> **Exercise directions**
In the listing below, start your output at the line with "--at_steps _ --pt" and end it after the line with "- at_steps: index", copying every line exactly.

> **Supplied information**
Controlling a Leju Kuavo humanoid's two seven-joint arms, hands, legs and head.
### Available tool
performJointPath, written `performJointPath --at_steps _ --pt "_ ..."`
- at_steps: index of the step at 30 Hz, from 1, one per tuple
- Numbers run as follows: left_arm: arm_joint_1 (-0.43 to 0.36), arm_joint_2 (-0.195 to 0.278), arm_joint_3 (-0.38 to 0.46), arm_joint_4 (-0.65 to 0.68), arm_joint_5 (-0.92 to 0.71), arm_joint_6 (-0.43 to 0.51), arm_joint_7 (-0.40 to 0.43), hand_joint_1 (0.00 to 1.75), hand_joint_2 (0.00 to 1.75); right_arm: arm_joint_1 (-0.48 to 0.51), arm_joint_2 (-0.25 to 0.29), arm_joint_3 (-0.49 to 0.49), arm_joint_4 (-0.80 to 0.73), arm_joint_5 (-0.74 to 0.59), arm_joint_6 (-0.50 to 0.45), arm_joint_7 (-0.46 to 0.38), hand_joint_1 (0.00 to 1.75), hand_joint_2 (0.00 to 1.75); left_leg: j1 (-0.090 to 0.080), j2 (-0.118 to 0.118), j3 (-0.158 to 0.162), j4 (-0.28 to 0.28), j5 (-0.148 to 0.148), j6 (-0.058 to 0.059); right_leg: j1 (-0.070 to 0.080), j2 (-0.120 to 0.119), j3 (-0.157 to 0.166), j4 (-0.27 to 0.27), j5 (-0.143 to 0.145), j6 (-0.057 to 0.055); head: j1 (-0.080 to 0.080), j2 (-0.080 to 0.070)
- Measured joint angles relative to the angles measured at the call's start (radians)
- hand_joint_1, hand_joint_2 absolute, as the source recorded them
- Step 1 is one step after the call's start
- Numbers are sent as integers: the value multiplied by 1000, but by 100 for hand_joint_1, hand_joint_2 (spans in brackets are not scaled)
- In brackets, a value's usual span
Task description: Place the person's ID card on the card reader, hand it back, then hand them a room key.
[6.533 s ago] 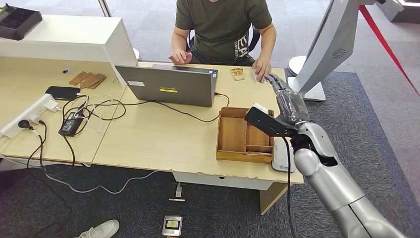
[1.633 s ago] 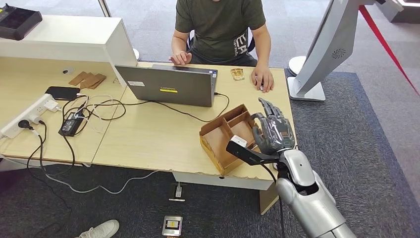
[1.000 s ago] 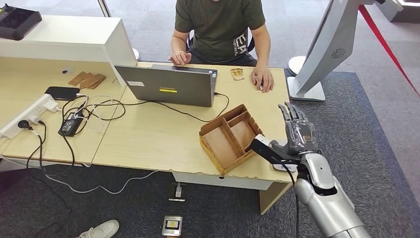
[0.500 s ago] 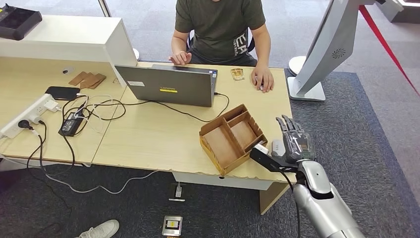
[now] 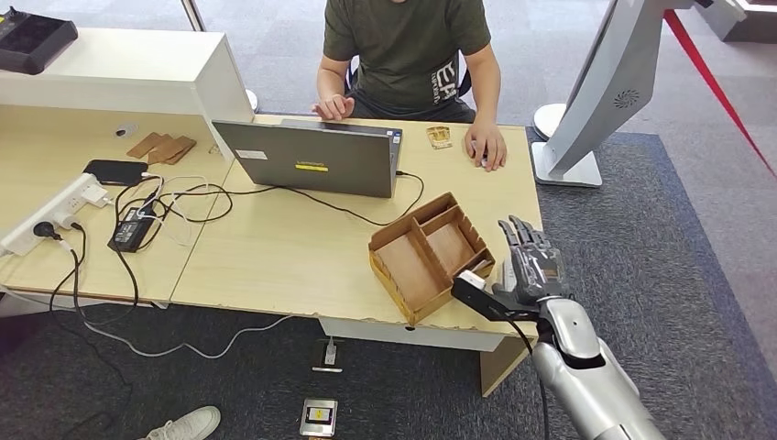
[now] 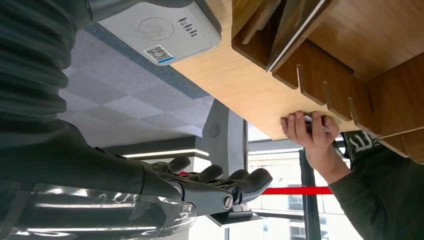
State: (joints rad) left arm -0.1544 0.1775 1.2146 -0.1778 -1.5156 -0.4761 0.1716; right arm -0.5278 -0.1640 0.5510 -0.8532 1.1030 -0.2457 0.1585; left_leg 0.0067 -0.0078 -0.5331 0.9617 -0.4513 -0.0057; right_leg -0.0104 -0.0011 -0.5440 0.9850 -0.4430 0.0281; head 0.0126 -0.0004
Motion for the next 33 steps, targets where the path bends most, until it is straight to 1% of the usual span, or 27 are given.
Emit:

> **Answer box**
performJointPath, written `performJointPath --at_steps _ --pt "_ ..."`
- at_steps: index of the step at 30 Hz, from 1, one per tuple

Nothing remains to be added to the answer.